Suche nach Gold und Silber: Sondengänger in Haithabu
Viele Menschen wollen mit Metalldetektoren nach Schätzen in der Erde suchen. Beim Amt für Denkmalschutz muss man sich für einen entsprechenden Lehrgang auf die Warteliste setzen lassen.
Es "riecht" nach Gold in Haithabu bei Schleswig. Spätestens seit dem sensationellen Goldschatz-Fund von Nicki Steinmann spricht die Szene über kaum ein anderes Thema. Mitte Februar hatte der Sondengänger mit seinem Ausbilder einen 800 Jahre alten Schatz gefunden. Der Ansturm auf Sondengänger-Kurse ist seitdem so groß wie nie.
Beim Amt für Denkmalschutz beträgt die Wartezeit auf einen Teilnahme-Platz allerdings oft mehrere Jahre. Die Liste derer, die das begehrte Zertifikat nach Abschluss des dreitägigen Lehrgangs haben wollen: immer voll. Etwa 100 Sondengänger pro Jahr erhalten am Ende das Zertifikat und dürfen damit legal mit Metalldetektoren auf Flächen in Schleswig-Holstein nach alten Schätzen suchen.

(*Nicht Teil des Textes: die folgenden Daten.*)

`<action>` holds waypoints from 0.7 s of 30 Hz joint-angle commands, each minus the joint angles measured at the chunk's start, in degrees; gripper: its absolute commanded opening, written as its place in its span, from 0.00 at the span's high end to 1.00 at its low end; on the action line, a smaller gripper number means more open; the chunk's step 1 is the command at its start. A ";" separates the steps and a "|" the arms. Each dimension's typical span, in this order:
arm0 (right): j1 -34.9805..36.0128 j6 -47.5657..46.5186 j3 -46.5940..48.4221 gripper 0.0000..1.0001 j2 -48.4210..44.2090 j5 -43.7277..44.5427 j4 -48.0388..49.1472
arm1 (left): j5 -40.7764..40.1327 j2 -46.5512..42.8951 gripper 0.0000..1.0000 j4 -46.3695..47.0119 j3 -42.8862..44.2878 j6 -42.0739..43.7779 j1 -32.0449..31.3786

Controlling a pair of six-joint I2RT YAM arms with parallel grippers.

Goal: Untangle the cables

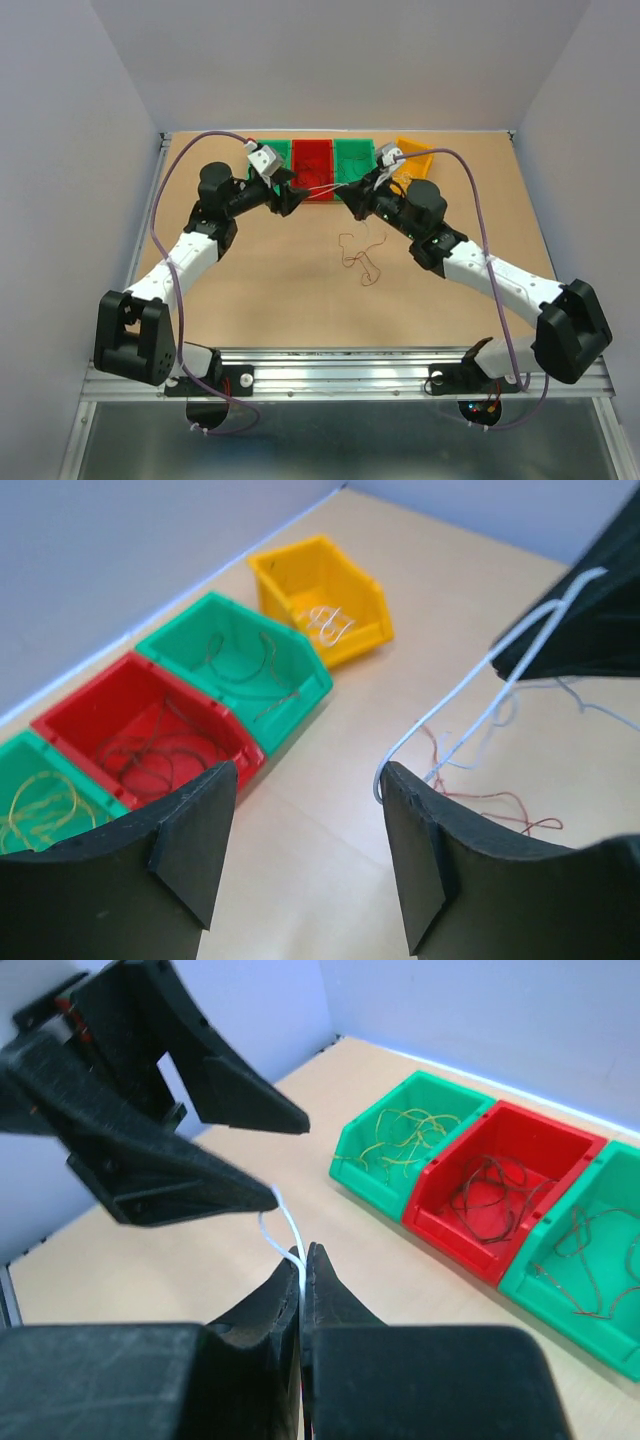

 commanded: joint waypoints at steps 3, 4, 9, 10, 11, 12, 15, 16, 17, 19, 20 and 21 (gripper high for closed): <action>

Sondengänger-Kurse sind heiß begehrt
Mehr als 500 Interessierte pro Jahr bewerben sich für die Kurse. Die finden zweimal im Jahr statt und dauern drei Tage. Nach zwei Tagen Theorie gibt es einen Praxisteil. Der krönende Abschluss für alle Teilnehmer: das offizielle Zertifikat und die Erlaubnis vom Landesamt für Denkmalschutz, mit einer Sonde auf Schatzsuche gehen zu dürfen.
35 Teilnehmer dürfen beim ersten Kurs des Jahres auf einer Ackerfläche in Haithabu, direkt neben dem Wikingerdorf, ihren Praxisteil mit Metalldetektor absolvieren. Auch Andreas Dietze ist dabei. Der Hobby-Sondengänger gräbt nach wenigen Metern sichtlich angespannt mit seinen Händen ein Loch in die Erde. Nachdem bereits seine Sonde Metall durch ein lautes Piepsen angezeigt hat, kommt nun der sogenannte "Pinpointer" zum Einsatz. Der sieht aus wie ein überdimensionaler Kugelschreiber und kann Metall in der Erde ganz genau lokalisieren. Andreas Dietze schiebt ihn unter der Grasnarbe hin und her und stochert in der Erde herum. Es piept wieder, diesmal lauter. Ein Schatz oder doch nur Schrott?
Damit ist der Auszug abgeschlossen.